GIVEN ENTRIES
########################################

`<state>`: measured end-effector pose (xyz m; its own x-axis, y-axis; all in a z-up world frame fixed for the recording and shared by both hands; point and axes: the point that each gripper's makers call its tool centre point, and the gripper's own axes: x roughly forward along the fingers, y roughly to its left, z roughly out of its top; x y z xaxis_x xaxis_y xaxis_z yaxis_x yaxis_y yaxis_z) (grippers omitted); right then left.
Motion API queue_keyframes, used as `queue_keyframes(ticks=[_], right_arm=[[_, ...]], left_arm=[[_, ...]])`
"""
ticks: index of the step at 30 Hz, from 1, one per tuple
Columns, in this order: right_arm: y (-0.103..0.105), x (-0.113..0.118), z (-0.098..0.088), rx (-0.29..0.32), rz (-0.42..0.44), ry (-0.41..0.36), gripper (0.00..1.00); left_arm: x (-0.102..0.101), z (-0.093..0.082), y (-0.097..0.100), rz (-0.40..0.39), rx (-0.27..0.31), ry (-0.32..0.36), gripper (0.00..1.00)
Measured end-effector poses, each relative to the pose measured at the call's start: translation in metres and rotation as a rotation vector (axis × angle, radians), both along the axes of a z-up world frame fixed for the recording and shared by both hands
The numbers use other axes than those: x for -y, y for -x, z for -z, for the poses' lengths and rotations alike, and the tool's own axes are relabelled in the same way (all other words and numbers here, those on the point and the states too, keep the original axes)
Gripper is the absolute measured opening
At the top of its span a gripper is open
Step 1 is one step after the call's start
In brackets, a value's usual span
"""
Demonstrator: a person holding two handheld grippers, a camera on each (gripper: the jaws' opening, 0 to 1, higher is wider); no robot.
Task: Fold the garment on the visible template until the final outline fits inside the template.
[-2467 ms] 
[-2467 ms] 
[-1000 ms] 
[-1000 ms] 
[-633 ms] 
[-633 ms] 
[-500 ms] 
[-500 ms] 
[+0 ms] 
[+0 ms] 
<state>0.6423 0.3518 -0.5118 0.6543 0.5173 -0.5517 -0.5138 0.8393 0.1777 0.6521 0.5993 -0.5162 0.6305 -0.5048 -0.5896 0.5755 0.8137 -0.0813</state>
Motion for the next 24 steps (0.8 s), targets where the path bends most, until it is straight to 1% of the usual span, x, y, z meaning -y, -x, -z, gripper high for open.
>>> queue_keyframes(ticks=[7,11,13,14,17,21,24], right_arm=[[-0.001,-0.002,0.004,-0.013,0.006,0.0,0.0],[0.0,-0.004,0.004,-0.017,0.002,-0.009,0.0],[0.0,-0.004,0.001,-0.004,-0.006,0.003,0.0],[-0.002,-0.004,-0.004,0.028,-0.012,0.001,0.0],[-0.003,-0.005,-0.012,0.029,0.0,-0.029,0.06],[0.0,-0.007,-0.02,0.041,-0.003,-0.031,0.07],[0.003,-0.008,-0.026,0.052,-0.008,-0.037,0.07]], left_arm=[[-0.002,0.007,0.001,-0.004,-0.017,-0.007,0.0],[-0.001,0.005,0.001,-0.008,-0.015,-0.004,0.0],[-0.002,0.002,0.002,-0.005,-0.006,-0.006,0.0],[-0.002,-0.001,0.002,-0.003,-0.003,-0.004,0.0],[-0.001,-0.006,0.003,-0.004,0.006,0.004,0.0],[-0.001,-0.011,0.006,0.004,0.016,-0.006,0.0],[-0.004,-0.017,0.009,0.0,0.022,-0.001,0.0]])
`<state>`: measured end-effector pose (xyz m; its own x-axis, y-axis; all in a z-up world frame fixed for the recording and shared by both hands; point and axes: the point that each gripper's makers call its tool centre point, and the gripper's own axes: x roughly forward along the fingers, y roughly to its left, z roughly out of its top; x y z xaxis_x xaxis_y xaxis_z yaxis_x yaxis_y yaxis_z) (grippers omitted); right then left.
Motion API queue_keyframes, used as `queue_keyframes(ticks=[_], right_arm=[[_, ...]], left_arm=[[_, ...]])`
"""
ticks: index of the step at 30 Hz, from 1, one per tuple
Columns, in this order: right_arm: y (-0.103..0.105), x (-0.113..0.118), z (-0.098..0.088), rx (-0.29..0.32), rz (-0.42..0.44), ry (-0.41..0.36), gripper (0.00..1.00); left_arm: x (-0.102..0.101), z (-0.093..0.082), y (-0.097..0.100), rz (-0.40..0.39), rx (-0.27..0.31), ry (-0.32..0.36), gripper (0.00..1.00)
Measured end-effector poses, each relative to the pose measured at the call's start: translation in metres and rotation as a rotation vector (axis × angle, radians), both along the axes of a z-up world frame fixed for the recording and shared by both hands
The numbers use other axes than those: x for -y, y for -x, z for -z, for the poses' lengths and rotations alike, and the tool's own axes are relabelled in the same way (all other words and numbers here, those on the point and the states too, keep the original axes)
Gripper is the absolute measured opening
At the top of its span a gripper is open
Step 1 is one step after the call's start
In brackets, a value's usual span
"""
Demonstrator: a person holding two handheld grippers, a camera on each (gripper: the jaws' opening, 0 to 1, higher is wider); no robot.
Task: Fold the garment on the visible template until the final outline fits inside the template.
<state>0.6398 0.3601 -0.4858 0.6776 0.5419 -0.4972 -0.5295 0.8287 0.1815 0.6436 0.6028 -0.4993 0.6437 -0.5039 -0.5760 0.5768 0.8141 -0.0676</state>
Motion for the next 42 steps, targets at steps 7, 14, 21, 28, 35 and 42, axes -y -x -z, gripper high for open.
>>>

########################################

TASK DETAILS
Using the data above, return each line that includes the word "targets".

EXERCISE OUTPUT
Motion for the next 24 steps (0.8 s), targets where the path bends most, until it is straight to 1% of the usual span, x, y, z meaning -y, -x, -z, gripper high for open.
Motion for the next 42 steps, targets at steps 7, 14, 21, 28, 35 and 42, axes -y -x -z, gripper high for open.

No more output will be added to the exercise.